**EXERCISE BRIEF**
Transcribe all of the data, leaving nothing out and changing nothing.

>>>

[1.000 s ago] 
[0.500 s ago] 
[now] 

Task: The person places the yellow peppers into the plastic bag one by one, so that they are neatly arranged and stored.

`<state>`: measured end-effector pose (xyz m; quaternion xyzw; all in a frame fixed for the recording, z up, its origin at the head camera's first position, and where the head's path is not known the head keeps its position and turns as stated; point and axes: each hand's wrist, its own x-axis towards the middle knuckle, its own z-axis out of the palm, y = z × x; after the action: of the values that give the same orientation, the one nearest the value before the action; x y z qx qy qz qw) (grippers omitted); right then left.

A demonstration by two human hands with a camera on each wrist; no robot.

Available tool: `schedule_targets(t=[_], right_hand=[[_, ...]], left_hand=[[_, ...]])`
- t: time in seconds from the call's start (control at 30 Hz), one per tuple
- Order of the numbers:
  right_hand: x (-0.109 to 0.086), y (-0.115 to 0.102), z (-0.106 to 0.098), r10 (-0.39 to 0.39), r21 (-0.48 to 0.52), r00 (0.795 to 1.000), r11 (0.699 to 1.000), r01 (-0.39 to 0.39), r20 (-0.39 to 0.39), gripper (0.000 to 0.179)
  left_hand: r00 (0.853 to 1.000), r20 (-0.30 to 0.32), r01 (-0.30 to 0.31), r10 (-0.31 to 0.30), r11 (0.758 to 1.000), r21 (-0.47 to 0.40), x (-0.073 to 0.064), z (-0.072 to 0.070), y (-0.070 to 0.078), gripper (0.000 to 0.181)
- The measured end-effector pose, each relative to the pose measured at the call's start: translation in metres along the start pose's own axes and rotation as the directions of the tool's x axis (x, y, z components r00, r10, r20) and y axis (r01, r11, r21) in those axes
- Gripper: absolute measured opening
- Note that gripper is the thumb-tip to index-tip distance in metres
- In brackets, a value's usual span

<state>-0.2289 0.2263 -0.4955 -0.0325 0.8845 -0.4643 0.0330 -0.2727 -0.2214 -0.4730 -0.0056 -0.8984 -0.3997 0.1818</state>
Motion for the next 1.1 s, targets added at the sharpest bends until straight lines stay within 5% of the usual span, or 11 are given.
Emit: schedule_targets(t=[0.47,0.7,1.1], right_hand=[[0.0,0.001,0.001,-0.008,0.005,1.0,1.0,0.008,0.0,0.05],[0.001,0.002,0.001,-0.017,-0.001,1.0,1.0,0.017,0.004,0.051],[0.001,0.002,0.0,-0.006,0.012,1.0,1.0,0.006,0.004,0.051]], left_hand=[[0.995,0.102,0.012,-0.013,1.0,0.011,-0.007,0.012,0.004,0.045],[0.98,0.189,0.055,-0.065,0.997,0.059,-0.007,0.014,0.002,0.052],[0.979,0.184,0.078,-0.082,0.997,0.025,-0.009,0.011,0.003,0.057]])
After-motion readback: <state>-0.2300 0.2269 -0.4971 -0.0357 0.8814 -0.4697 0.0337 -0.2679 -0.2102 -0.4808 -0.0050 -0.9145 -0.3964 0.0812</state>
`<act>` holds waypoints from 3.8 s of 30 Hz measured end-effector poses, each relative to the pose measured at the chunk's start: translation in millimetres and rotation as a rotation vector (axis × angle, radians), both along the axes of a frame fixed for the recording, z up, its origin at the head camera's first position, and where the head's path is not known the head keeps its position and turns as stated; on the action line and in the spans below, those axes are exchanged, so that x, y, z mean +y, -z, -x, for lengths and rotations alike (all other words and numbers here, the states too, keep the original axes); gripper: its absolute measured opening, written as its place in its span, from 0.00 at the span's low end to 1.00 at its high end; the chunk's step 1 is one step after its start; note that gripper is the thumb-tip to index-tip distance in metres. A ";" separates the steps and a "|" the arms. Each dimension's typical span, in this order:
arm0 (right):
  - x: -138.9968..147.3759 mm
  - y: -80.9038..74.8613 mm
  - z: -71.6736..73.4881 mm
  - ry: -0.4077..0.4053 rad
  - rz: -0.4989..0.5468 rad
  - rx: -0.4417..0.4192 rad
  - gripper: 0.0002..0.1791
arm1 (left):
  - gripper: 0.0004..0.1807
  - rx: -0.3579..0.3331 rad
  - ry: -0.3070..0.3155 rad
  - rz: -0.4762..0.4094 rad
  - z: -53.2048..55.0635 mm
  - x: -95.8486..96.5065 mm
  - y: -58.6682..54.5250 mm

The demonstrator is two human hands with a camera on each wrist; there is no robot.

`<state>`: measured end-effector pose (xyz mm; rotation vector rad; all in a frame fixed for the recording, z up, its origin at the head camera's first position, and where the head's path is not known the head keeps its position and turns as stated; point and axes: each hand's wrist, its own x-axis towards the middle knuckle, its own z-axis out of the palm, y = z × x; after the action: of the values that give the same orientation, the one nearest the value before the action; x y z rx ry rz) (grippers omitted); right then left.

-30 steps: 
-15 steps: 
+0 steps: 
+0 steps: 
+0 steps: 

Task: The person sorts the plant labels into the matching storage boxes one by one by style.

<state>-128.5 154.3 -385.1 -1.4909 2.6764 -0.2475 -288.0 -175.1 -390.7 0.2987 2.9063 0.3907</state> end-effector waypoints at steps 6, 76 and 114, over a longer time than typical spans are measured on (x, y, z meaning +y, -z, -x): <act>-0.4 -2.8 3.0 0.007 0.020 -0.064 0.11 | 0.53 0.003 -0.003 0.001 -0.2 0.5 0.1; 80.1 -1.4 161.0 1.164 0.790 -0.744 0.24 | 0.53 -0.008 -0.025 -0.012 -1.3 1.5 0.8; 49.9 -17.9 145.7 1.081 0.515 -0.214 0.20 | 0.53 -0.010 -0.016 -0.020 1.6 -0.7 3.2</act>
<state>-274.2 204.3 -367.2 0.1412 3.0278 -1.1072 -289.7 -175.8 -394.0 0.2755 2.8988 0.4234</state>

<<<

**RESPONSE**
[1.000 s ago] 
[0.500 s ago] 
[now] 

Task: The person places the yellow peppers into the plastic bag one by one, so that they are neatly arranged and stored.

`<state>`: measured end-effector pose (xyz m; quaternion xyzw; all in a frame fixed for the recording, z up, its origin at the head camera's first position, and where the head's path is not known the head keeps its position and turns as stated; point and axes: each hand's wrist, its own x-axis towards the middle knuckle, its own z-axis out of the palm, y = z × x; after the action: of the values that give the same orientation, the one nearest the value before the action; x y z qx qy qz qw) (grippers omitted); right then left.

A demonstration by two human hands with a camera on each wrist; no robot.

Available tool: `schedule_targets(t=[_], right_hand=[[_, ...]], left_hand=[[_, ...]])`
- t: time in seconds from the call's start (control at 30 Hz), one per tuple
- Order of the numbers:
  right_hand: x (-0.109 to 0.086), y (-0.115 to 0.102), z (-0.106 to 0.098), r10 (-0.39 to 0.39), r21 (-0.48 to 0.52), r00 (0.795 to 1.000), r11 (0.699 to 1.000), r01 (-0.39 to 0.39), r20 (-0.39 to 0.39), gripper (0.000 to 0.179)
  left_hand: r00 (0.853 to 1.000), r20 (-0.30 to 0.32), r01 (-0.30 to 0.31), r10 (-0.31 to 0.30), r11 (0.758 to 1.000), r21 (-0.47 to 0.40), x (-0.073 to 0.064), z (-0.072 to 0.070), y (-0.070 to 0.078), gripper (0.000 to 0.181)
- The measured end-effector pose, each relative to the pose measured at the call's start: translation in metres along the start pose's own axes and rotation as the directions of the tool's x axis (x, y, z components r00, r10, r20) and y axis (r01, r11, r21) in those axes
- Gripper: absolute measured opening
- Note that gripper is the thumb-tip to index-tip distance in metres
- In brackets, a value's usual span

<state>-0.2289 0.2263 -0.4955 -0.0325 0.8845 -0.4643 0.0330 -0.2727 -0.2214 -0.4730 -0.0056 -0.8984 -0.3997 0.1818</state>
Motion for the next 1.1 s, targets added at the sharpest bends until straight lines stay within 5% of the usual span, or 11 are given.
Emit: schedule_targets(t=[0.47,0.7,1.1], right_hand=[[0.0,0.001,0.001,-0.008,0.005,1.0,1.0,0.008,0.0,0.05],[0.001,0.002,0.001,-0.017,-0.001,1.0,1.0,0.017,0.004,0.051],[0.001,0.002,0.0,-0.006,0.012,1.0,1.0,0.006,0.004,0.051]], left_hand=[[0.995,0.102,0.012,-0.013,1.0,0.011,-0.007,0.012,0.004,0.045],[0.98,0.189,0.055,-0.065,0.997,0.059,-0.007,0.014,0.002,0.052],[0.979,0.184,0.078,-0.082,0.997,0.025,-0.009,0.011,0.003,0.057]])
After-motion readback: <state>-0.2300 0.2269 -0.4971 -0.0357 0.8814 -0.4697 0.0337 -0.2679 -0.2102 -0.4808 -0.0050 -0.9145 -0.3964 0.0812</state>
`<act>` holds waypoints from 3.8 s of 30 Hz measured end-effector poses, each relative to the pose measured at the chunk's start: translation in millimetres and rotation as a rotation vector (axis × angle, radians), both along the axes of a frame fixed for the recording, z up, its origin at the head camera's first position, and where the head's path is not known the head keeps its position and turns as stated; on the action line and in the spans below, those axes are exchanged, so that x, y, z mean +y, -z, -x, for lengths and rotations alike (all other words and numbers here, the states too, keep the original axes); gripper: its absolute measured opening, written as its place in its span, from 0.00 at the span's low end to 1.00 at its high end; the chunk's step 1 is one step after its start; note that gripper is the thumb-tip to index-tip distance in metres. A ";" separates the steps and a "|" the arms. Each dimension's typical span, in this order:
arm0 (right):
  - x: -138.9968..147.3759 mm
  - y: -80.9038..74.8613 mm
  - z: -71.6736..73.4881 mm
  - ry: -0.4077..0.4053 rad
  - rz: -0.4989..0.5468 rad
  - rx: -0.4417..0.4192 rad
  - gripper: 0.0002..0.1791
arm1 (left):
  - gripper: 0.0004..0.1807
  - rx: -0.3579..0.3331 rad
  - ry: -0.3070..0.3155 rad
  - rz: -0.4762..0.4094 rad
  - z: -53.2048..55.0635 mm
  - x: -95.8486..96.5065 mm
  - y: -58.6682..54.5250 mm

The demonstrator is two human hands with a camera on each wrist; there is no robot.

`<state>`: measured end-effector pose (xyz mm; rotation vector rad; all in a frame fixed for the recording, z up, its origin at the head camera's first position, and where the head's path is not known the head keeps its position and turns as stated; point and axes: each hand's wrist, its own x-axis towards the middle knuckle, its own z-axis out of the palm, y = z × x; after the action: of the values that give the same orientation, the one nearest the value before the action; x y z rx ry rz) (grippers omitted); right then left.

-30 steps: 
-15 steps: 
+0 steps: 
+0 steps: 
+0 steps: 

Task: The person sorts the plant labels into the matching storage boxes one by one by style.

<state>-128.5 154.3 -385.1 -1.4909 2.6764 -0.2475 -288.0 -175.1 -390.7 0.2987 2.9063 0.3907</state> end-effector waypoints at steps 6, 76 and 114, over a longer time than typical spans are measured on (x, y, z meaning +y, -z, -x): <act>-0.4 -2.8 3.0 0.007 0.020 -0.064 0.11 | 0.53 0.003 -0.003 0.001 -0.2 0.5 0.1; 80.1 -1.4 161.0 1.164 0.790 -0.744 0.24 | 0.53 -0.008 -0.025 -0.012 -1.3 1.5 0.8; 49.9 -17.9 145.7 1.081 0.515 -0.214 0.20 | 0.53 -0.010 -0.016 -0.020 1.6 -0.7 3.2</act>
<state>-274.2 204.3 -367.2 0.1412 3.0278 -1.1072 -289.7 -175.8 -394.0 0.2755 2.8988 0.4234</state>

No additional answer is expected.